GHPR Raw Data
Raw data for the GHPR dataset.
This repository contains JSON files that represent issues and pull requests included in the GHPR dataset. These files are generated by the GHPR Crawler.
Structure
The naming pattern for the files is as follows:
/repos/OWNER/REPO/issue-N.json
for issues, e.g.,/repos/goharbor/harbor/issue-8319.json
/repos/OWNER/REPO/pull-N.json
for pull requests, e.g.,/repos/goharbor/harbor/pull-8425.json
These JSON objects come from the GitHub REST API, with one change:
Pull request objects found in this repository have an additional linked_issue_numbers
property, which is a list of issue numbers in the same repository linked by the pull request using a GitHub keyword.
Data
This version of GHPR contains 13,247 issues and 13,601 pull requests.
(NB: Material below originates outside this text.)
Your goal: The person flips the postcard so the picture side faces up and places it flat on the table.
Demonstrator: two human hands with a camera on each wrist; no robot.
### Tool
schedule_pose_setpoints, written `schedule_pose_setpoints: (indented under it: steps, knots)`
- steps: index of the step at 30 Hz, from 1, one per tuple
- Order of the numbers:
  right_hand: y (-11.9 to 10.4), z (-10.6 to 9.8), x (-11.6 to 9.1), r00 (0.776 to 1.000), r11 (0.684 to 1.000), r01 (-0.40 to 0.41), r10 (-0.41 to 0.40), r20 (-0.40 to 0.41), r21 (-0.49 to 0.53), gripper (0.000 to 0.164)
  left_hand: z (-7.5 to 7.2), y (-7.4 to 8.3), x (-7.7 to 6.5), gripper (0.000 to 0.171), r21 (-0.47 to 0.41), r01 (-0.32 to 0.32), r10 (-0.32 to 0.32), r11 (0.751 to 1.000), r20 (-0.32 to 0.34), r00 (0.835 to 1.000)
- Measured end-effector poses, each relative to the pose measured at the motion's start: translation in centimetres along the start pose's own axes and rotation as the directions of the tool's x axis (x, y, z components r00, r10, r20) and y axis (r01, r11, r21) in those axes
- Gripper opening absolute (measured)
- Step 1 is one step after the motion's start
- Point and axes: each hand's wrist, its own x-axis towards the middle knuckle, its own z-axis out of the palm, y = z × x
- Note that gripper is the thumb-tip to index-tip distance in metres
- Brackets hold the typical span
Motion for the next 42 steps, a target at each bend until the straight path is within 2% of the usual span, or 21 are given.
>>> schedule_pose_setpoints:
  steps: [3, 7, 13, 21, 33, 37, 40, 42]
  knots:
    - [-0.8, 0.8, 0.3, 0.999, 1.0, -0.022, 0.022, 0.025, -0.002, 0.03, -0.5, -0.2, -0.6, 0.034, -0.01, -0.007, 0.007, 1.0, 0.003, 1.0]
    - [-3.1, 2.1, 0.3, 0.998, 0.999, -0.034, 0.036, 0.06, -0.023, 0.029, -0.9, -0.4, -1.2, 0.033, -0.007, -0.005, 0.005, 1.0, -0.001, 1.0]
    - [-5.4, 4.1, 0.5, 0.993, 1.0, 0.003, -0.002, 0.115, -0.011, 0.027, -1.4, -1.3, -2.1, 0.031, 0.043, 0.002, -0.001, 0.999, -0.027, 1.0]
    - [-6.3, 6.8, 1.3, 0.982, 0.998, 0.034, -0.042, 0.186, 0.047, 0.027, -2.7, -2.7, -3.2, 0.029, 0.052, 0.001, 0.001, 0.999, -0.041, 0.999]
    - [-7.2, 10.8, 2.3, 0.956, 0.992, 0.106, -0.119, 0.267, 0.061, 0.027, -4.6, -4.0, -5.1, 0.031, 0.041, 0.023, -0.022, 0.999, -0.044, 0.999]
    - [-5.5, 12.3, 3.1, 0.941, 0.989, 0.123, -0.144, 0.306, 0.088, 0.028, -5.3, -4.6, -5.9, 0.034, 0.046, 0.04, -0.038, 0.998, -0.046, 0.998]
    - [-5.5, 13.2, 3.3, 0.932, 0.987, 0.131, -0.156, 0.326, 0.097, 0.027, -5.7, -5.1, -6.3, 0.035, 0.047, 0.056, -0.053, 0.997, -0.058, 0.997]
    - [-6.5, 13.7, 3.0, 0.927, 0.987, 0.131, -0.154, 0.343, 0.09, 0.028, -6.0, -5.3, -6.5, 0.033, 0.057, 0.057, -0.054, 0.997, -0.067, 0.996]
The data is collected in October 2020 from CNCF graduated projects, specifically, the following repositories:
Repository | # issues | # PRs |
---|---|---|
containerd/containerd |
332 | 331 |
coredns/coredns |
220 | 207 |
envoyproxy/envoy |
1,171 | 1,181 |
fluent/fluentd |
161 | 161 |
goharbor/harbor |
521 | 466 |
helm/helm |
835 | 808 |
jaegertracing/jaeger |
278 | 390 |
kubernetes/kubernetes |
7,758 | 7,968 |
prometheus/prometheus |
533 | 526 |
rook/rook |
847 | 914 |
theupdateframework/specification |
13 | 13 |
tikv/tikv |
373 | 437 |
vitessio/vitess |
205 | 199 |